Multiplying to divide is a common trick, and should be used wherever your divisor changes infrequently.
There is a very good chance that you will spend time and effort making the maths fast only to discover that it is the speed of memory access (as you navigate the input and write the output) that limits your final implimentation.
I wrote a flawed test to do this on MSVC 2008
double i32Time = GetTime();
{
volatile __int32 i = 4;
__int32 count = 0;
__int32 max = 1000000;
while( count < max )
{
i /= 61;
count++;
}
}
i32Time = GetTime() - i32Time;
double i64Time = GetTime();
{
volatile __int64 i = 4;
__int32 count = 0;
__int32 max = 1000000;
while( count < max )
{
i /= 61;
count++;
}
}
i64Time = GetTime() - i64Time;
double fTime = GetTime();
{
volatile float i = 4;
__int32 count = 0;
__int32 max = 1000000;
while( count < max )
{
i /= 4.0f;
count++;
}
}
fTime = GetTime() - fTime;
double fmTime = GetTime();
{
volatile float i = 4;
const float div = 1.0f / 4.0f;
__int32 count = 0;
__int32 max = 1000000;
while( count < max )
{
i *= div;
count++;
}
}
fmTime = GetTime() - fmTime;
double dTime = GetTime();
{
volatile double i = 4;
__int32 count = 0;
__int32 max = 1000000;
while( count < max )
{
i /= 4.0f;
count++;
}
}
dTime = GetTime() - dTime;
double dmTime = GetTime();
{
volatile double i = 4;
const double div = 1.0f / 4.0f;
__int32 count = 0;
__int32 max = 1000000;
while( count < max )
{
i *= div;
count++;
}
}
dmTime = GetTime() - dmTime;
DebugOutput( _T( "%f\n" ), i32Time );
DebugOutput( _T( "%f\n" ), i64Time );
DebugOutput( _T( "%f\n" ), fTime );
DebugOutput( _T( "%f\n" ), fmTime );
DebugOutput( _T( "%f\n" ), dTime );
DebugOutput( _T( "%f\n" ), dmTime );
DebugBreak();
I then ran it on an AMD64 Turion 64 in 32-bit mode.
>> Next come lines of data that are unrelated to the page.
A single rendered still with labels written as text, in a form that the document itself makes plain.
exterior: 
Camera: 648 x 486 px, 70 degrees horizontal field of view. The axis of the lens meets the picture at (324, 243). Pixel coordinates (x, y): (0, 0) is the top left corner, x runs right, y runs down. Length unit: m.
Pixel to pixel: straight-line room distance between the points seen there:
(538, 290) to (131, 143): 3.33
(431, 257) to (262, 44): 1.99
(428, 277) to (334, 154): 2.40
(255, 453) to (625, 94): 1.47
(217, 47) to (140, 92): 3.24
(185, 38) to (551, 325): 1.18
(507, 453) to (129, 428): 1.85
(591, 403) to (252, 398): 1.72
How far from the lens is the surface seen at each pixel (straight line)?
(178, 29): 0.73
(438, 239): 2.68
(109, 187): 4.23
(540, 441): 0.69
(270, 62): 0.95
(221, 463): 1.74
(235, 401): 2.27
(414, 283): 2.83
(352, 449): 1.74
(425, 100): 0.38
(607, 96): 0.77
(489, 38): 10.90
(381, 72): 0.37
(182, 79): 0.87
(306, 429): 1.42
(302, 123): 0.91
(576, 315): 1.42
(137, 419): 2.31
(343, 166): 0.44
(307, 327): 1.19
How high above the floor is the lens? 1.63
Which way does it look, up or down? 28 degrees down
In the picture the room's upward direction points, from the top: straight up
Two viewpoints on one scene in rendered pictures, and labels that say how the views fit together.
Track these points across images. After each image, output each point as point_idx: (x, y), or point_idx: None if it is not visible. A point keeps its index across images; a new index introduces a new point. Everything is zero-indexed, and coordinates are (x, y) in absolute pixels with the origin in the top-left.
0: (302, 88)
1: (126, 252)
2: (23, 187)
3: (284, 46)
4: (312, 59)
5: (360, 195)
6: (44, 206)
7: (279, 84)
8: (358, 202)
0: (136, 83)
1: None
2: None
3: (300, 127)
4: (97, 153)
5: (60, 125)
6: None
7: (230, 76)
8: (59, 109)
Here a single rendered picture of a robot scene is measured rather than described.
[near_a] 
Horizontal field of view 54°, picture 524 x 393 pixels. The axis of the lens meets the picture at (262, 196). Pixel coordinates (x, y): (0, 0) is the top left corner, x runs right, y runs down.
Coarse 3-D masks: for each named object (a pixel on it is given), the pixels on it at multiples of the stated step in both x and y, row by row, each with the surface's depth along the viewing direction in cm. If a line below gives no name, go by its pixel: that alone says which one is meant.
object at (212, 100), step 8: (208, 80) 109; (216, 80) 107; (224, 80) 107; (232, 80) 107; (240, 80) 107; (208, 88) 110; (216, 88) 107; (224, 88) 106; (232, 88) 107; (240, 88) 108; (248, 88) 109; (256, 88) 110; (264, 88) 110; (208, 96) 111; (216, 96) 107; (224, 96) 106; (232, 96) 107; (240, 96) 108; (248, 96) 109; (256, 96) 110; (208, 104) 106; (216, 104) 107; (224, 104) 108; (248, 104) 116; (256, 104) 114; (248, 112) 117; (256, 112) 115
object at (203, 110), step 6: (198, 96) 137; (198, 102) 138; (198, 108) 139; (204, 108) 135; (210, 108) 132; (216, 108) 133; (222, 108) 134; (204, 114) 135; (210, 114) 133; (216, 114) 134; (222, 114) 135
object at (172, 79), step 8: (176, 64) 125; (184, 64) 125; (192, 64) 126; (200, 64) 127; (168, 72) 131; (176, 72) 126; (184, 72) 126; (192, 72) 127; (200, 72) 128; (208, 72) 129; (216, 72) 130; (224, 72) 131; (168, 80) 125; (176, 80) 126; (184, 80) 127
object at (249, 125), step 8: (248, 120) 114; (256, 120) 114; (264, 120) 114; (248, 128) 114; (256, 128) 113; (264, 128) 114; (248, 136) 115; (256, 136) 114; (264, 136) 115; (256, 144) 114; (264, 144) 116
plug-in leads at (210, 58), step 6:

The results I got were as follows:
0.006622
0.054654
0.006283
0.006353
0.006203
0.006161
The reason the test is flawed is the usage of volatile which forces the compiler to re-load the variable from memory just in case its changed. All in it show there is precious little difference between any of the implementations on this machine (__int64 is obviously slow).
It also categorically shows that the MSVC compiler performs the multiply by reciprocal optimisation. I imagine GCC does the same if not better. If i change the float and double division checks to divide by "i" then it increases the time significantly. Though, while a lot of that could be the re-loading from disk, it is obvious the compiler can't optimise that away so easily.
To understand such micro-optimisations try reading this pdf.
All in I'd argue that if you are worrying about such things you obviously haven't profiled your code. Profile and fix the problems as and when they actually ARE a problem.
Agner Fog has done some pretty detailed measurements himself, which can be found here. If you're really trying to optimize stuff, you should read the rest of the documents from his software optimization resources as well.
I would point out that, even if you are measuring non-vectorized floating point operations, the compiler has two options for the generated assembly: it can use the FPU instructions (fadd, fmul) or it can use SSE instructions while still manipulate one floating point value per instruction (addss, mulss). In my experience the SSE instructions are faster and have less inaccuracies, but compilers don't make it the default because it could break compatibility with code that relies on the old behavior. You can turn it on in gcc with the -mfpmath=sse flag.